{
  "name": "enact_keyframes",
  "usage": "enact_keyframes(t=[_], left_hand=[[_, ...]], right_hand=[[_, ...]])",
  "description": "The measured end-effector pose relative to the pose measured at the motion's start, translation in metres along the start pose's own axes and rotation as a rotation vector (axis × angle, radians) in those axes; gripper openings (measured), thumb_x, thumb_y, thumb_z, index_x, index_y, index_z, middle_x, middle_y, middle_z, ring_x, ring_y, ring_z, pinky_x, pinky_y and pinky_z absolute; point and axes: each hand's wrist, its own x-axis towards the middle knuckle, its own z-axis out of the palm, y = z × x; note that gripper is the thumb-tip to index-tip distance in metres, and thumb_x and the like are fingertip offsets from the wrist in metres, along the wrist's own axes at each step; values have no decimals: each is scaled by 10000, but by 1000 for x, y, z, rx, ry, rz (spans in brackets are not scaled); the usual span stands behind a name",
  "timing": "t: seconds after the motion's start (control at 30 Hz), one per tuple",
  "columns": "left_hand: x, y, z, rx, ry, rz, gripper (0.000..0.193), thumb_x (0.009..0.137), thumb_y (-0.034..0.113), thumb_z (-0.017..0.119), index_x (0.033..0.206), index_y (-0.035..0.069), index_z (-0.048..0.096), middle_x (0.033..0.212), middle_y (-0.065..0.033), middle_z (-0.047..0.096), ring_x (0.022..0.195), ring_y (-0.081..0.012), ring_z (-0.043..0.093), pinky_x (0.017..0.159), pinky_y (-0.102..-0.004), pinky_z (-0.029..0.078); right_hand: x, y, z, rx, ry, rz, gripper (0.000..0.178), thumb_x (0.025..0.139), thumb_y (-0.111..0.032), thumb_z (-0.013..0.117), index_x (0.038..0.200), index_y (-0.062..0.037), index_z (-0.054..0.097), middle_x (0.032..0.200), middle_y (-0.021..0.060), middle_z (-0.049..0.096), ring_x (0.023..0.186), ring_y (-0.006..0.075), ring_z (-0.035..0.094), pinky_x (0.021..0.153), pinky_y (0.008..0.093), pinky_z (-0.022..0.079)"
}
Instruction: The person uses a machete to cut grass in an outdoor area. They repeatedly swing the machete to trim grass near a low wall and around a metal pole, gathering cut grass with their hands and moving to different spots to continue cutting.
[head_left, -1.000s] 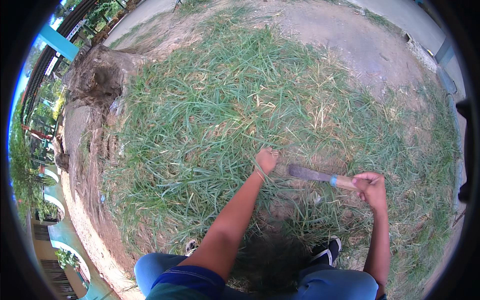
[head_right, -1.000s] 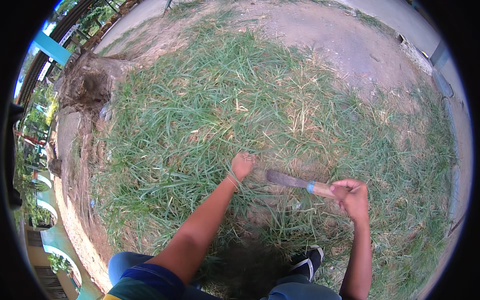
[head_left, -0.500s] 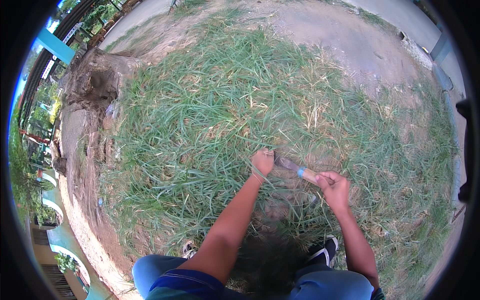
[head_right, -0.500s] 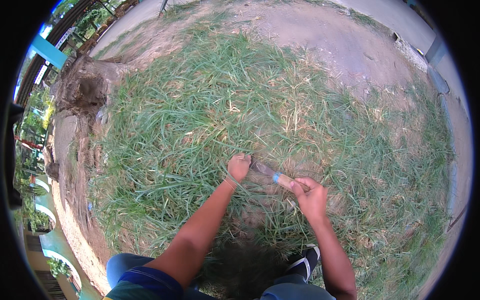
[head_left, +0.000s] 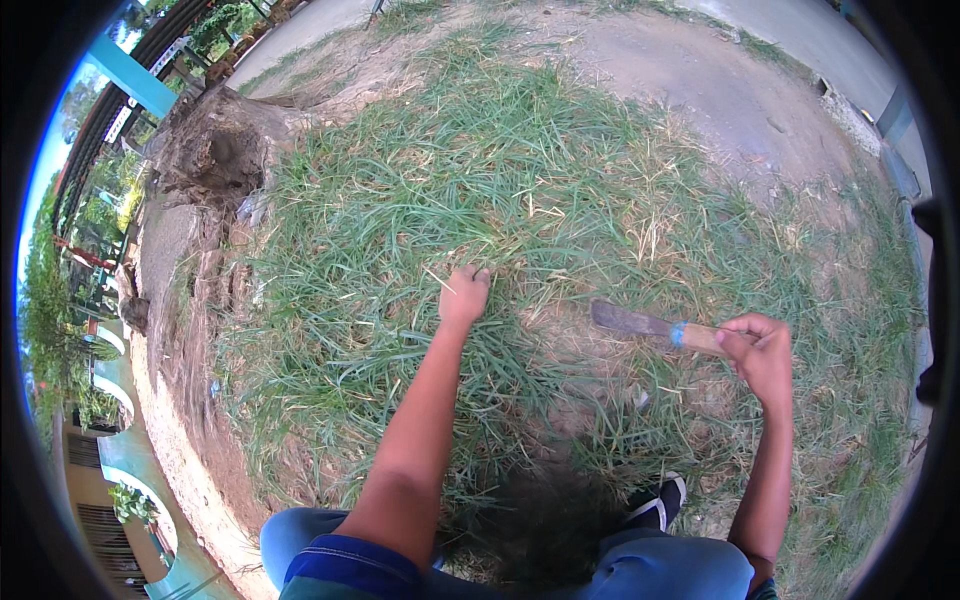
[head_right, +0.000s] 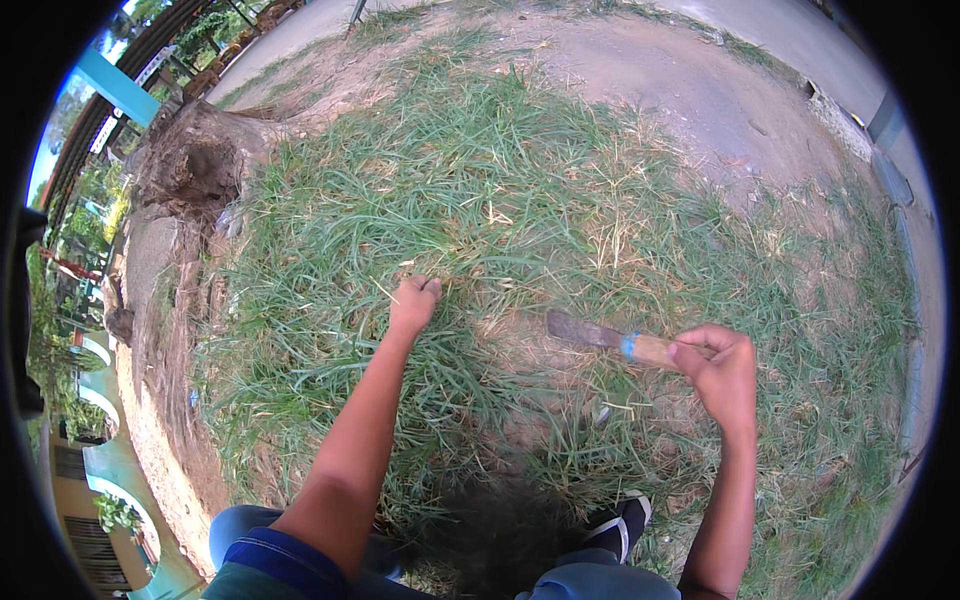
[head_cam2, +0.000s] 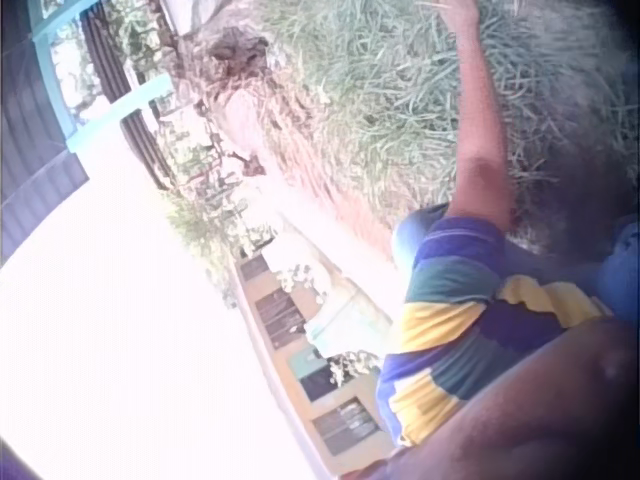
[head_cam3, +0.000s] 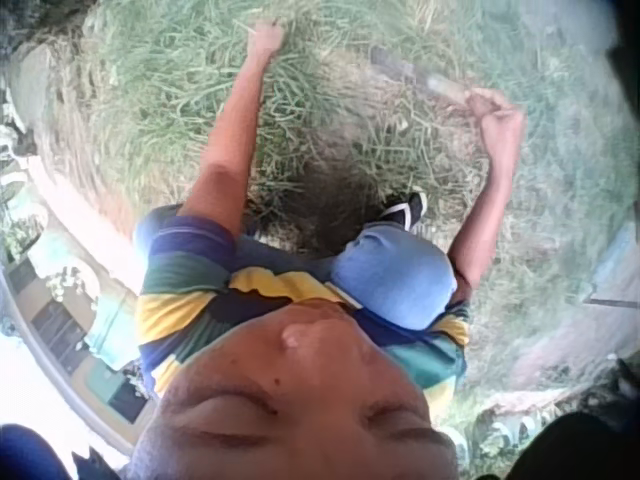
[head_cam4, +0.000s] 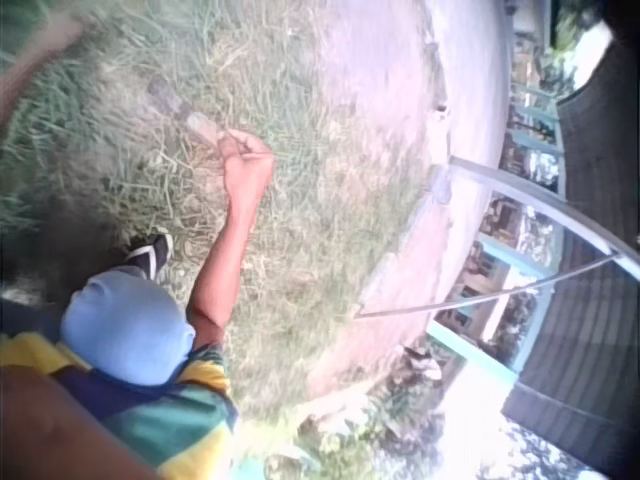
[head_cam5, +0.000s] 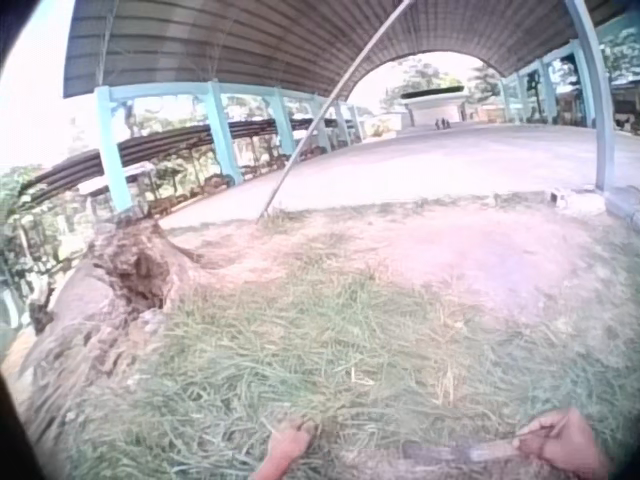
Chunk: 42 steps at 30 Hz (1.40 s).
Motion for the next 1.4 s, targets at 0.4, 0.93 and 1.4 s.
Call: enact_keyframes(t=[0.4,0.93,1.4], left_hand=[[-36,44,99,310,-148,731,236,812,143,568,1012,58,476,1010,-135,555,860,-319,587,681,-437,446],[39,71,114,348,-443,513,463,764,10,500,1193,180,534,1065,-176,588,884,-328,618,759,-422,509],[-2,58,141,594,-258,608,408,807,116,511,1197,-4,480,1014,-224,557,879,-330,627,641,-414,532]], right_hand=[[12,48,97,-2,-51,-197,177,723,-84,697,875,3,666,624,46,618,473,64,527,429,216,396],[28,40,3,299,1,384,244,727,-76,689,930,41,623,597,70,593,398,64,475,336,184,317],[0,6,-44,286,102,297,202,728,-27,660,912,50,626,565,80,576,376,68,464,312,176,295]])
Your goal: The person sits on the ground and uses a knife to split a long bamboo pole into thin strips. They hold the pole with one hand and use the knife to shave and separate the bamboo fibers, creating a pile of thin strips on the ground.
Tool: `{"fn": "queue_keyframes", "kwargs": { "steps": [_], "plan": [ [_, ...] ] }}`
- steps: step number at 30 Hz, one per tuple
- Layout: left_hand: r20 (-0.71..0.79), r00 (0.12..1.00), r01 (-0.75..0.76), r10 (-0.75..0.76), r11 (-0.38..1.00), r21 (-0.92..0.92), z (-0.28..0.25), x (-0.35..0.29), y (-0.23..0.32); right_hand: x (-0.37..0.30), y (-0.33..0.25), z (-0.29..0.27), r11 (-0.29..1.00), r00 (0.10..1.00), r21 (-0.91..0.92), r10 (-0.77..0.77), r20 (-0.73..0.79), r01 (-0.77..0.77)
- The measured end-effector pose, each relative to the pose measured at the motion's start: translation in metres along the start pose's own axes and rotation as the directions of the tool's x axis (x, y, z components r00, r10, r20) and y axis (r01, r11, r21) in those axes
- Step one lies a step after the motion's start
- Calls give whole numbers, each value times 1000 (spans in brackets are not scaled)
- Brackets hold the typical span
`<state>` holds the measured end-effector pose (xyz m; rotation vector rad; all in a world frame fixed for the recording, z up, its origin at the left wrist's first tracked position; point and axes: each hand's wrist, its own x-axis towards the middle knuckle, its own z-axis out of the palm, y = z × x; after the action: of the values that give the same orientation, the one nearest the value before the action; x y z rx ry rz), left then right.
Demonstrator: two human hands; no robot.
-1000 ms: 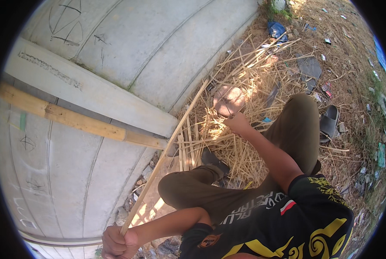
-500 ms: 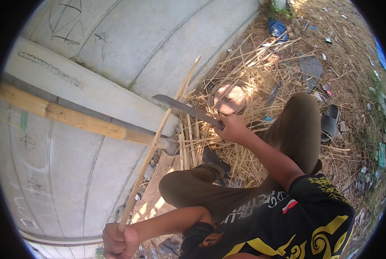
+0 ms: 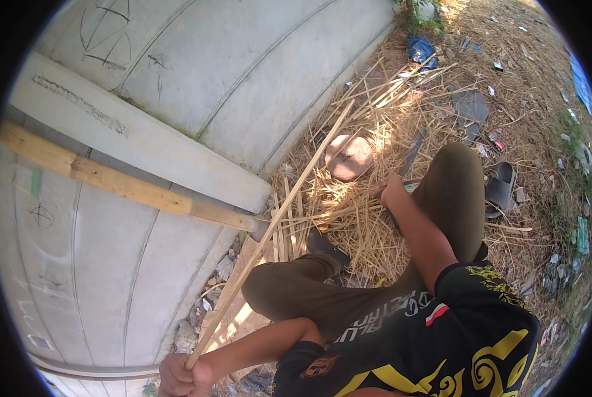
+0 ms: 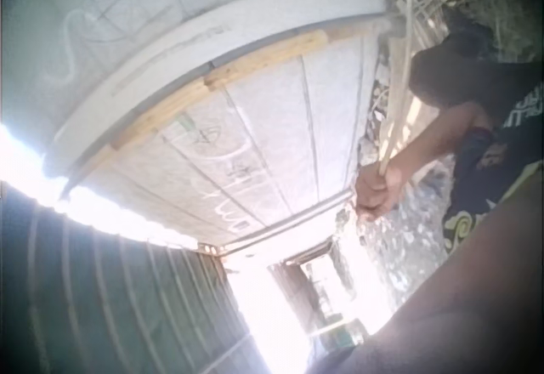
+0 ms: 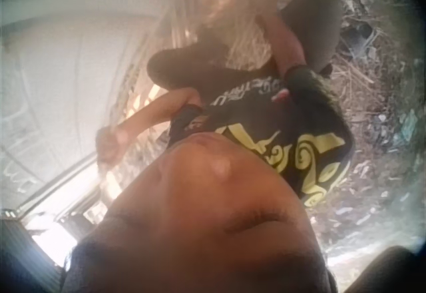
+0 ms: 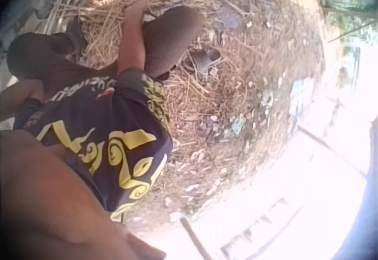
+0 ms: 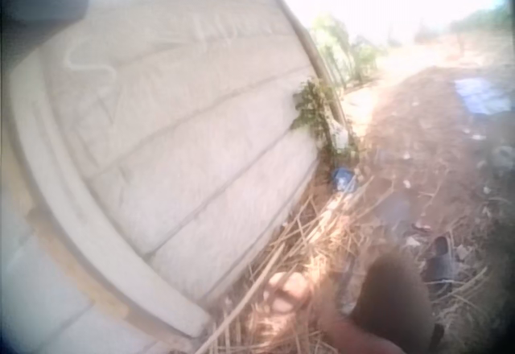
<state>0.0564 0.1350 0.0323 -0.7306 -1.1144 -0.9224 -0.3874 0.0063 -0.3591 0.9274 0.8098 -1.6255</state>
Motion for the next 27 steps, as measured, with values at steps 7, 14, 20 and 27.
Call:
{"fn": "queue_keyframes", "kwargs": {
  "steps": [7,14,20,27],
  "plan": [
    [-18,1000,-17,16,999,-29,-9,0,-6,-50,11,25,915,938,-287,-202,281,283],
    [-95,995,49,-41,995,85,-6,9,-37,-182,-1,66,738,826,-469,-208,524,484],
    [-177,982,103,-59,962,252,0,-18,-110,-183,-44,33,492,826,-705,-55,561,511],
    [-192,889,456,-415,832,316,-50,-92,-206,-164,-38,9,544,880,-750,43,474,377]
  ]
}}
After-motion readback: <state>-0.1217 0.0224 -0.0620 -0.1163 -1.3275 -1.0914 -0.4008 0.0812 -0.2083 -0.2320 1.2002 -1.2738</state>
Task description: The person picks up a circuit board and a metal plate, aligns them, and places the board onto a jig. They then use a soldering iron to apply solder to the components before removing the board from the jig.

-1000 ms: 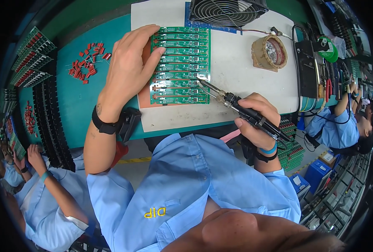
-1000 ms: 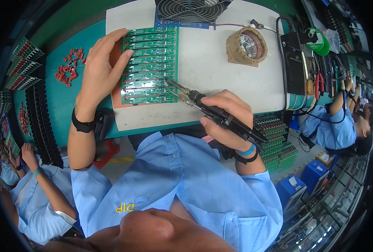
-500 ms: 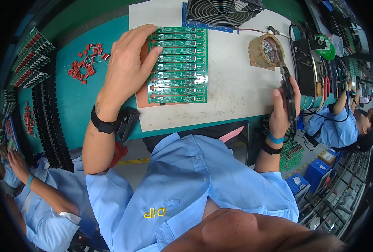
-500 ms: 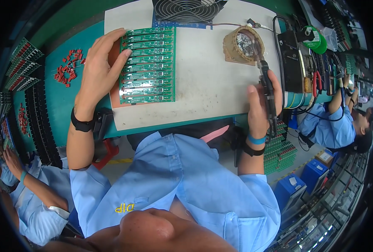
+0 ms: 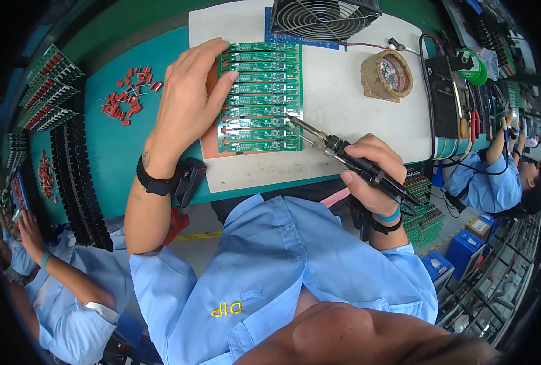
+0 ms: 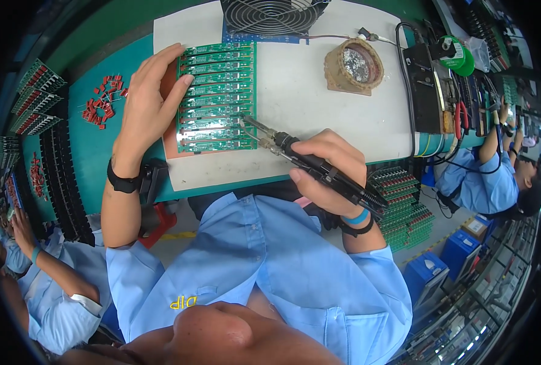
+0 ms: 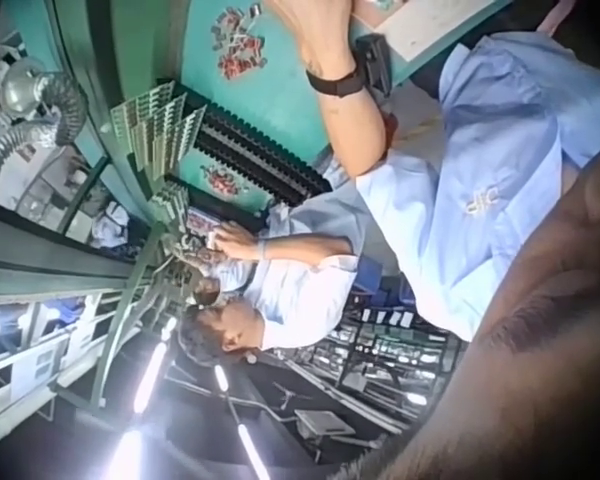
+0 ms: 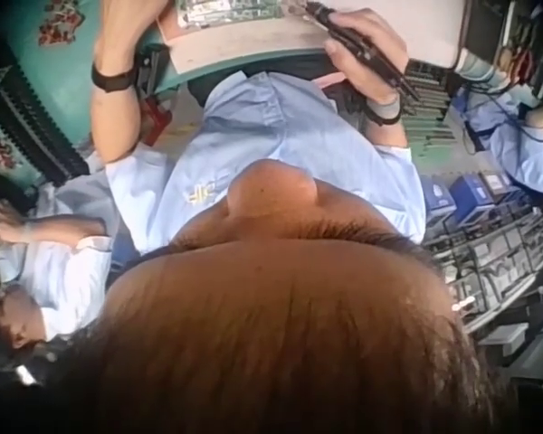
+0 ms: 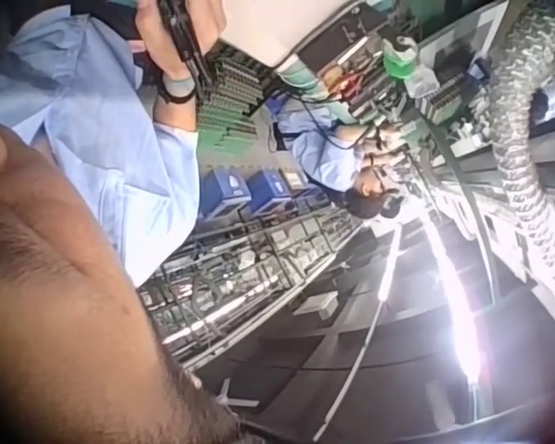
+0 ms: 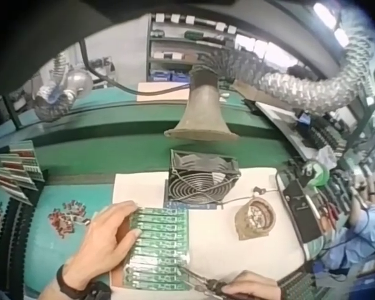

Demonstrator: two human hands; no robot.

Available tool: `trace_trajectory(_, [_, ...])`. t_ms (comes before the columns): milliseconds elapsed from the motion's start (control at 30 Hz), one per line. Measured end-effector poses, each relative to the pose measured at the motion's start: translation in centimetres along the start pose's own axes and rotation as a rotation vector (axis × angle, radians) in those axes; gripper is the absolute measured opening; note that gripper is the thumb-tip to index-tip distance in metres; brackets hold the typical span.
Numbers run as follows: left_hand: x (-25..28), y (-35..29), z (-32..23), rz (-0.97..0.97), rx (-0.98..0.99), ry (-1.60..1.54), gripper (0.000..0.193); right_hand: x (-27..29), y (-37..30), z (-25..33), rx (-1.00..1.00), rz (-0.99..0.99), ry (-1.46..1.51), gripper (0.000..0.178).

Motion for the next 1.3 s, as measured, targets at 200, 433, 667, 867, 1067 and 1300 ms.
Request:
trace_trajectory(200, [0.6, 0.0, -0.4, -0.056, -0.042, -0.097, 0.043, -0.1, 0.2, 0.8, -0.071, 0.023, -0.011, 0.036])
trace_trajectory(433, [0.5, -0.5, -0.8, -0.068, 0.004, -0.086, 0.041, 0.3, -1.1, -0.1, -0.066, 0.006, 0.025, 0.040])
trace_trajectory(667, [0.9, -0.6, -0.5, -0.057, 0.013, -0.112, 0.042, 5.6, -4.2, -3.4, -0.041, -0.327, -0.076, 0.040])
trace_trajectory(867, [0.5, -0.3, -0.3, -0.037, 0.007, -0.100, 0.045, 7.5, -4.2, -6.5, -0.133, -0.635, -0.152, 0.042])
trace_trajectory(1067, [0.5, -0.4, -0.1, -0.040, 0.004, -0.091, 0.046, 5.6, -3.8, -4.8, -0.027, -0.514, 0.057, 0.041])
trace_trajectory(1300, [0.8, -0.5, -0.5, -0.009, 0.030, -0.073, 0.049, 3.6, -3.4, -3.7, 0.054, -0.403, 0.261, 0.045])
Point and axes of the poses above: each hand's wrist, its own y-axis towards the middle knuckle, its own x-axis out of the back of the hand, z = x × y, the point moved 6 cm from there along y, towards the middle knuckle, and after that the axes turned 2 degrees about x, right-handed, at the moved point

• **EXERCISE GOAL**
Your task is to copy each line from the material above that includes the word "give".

• **YOUR RESPONSE**
- Calls give whole numbers, each value times 1000 (spans in brackets are not scaled)
`<state>` holds the measured end-effector pose (xyz m; rotation vector rad; all in a world frame fixed for the recording, z up, its origin at the left wrist's first tracked position; point and axes: each hand's wrist, its own x-axis towards the middle knuckle, its own z-axis out of the palm, y = z × x; after the action: of the values that give the same orientation, the one nearest the value before the action; x y z rx ry rz), left then right.

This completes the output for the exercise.